> [TASK DIRECTIONS]:
The full listing below must be printed exactly, word for word.

> [PROVIDED MATERIAL]:
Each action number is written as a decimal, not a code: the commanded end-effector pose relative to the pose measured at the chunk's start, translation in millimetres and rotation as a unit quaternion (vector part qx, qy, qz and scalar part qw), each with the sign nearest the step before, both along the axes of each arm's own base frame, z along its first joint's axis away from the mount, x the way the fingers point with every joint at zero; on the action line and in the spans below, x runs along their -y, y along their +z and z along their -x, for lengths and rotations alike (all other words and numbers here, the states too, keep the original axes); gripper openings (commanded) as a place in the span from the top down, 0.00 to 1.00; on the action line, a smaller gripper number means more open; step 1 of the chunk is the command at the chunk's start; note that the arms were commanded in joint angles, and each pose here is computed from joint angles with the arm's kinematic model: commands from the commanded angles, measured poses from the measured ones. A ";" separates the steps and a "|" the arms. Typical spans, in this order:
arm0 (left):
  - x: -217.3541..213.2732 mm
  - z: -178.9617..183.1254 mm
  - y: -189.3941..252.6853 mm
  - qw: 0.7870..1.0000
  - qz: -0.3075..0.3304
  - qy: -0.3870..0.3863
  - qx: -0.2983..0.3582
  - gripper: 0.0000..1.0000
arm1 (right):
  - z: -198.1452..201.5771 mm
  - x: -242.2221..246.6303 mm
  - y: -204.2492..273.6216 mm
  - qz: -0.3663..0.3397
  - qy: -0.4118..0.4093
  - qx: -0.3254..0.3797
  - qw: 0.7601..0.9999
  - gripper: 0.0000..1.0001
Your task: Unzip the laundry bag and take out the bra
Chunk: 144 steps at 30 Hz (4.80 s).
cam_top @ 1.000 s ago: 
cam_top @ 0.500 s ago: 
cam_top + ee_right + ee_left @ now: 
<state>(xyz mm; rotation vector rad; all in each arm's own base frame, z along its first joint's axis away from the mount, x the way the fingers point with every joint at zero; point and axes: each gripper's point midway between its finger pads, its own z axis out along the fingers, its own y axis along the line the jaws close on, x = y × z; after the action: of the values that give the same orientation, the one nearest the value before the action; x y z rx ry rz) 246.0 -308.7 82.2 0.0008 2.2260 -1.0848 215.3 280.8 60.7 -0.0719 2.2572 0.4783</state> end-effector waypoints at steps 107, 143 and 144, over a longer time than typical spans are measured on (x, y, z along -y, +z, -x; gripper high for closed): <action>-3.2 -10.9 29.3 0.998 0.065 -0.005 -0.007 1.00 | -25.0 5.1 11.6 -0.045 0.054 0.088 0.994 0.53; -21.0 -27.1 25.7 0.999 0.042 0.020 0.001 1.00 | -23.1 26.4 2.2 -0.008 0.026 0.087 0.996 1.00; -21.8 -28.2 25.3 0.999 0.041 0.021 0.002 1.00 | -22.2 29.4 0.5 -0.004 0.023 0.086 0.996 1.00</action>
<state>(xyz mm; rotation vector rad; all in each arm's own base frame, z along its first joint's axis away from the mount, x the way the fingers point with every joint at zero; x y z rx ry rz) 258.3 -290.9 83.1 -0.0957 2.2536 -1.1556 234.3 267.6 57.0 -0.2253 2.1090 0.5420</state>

> [ANSWER SPACE]:
Each action number is written as a decimal, not a code: the commanded end-effector pose relative to the pose measured at the chunk's start, translation in millimetres and rotation as a unit quaternion (vector part qx, qy, qz and scalar part qw), each with the sign nearest the step before, both along the axes of each arm's own base frame, z along its first joint's axis away from the mount, x the way the fingers point with every joint at zero; on the action line and in the spans below, x runs along their -y, y along their +z and z along their -x, for lengths and rotations alike (all other words and numbers here, the states too, keep the original axes); gripper openings (commanded) as a place in the span from the top down, 0.00 to 1.00; on the action line, a smaller gripper number means more open; step 1 of the chunk is the command at the chunk's start; note that the arms were commanded in joint angles, and each pose here is computed from joint angles with the arm's kinematic model: commands from the commanded angles, measured poses from the measured ones. A ";" separates the steps and a "|" the arms. Typical spans, in this order:
arm0 (left):
  - x: -217.3541..213.2732 mm
  - z: -178.9617..183.1254 mm
  - y: -189.3941..252.6853 mm
  - qw: 0.7870..1.0000
  - qz: -0.3075..0.3304
  - qy: -0.3870..0.3863
  - qx: -0.2983..0.3582
  - gripper: 0.0000..1.0000
arm1 (right):
  - z: -198.1452..201.5771 mm
  - x: -242.2221..246.6303 mm
  - y: -204.2492..273.6216 mm
  - qz: -0.3663..0.3397
  - qy: -0.4118..0.4093
  - qx: -0.3254..0.3797
  - qw: 0.7601..0.9999
  - gripper: 0.0000..1.0001
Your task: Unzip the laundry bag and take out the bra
Chunk: 144 steps at 30 Hz (4.80 s).
cam_top @ 1.000 s ago: 
cam_top @ 0.500 s ago: 
cam_top + ee_right + ee_left @ now: 
<state>(xyz mm; rotation vector rad; all in each arm's own base frame, z along its first joint's axis away from the mount, x the way the fingers point with every joint at zero; point and axes: each gripper's point midway between its finger pads, its own z axis out along the fingers, its own y axis along the line the jaws close on, x = y × z; after the action: of the values that give the same orientation, the one nearest the value before the action; x y z rx ry rz) 246.0 -308.7 82.2 0.0008 2.2260 -1.0848 215.3 280.8 60.7 -0.0719 2.2572 0.4783</state> end-effector waypoints at steps 107, 143 and 144, over a longer time than typical spans are measured on (x, y, z along -y, +z, -x; gripper high for closed): <action>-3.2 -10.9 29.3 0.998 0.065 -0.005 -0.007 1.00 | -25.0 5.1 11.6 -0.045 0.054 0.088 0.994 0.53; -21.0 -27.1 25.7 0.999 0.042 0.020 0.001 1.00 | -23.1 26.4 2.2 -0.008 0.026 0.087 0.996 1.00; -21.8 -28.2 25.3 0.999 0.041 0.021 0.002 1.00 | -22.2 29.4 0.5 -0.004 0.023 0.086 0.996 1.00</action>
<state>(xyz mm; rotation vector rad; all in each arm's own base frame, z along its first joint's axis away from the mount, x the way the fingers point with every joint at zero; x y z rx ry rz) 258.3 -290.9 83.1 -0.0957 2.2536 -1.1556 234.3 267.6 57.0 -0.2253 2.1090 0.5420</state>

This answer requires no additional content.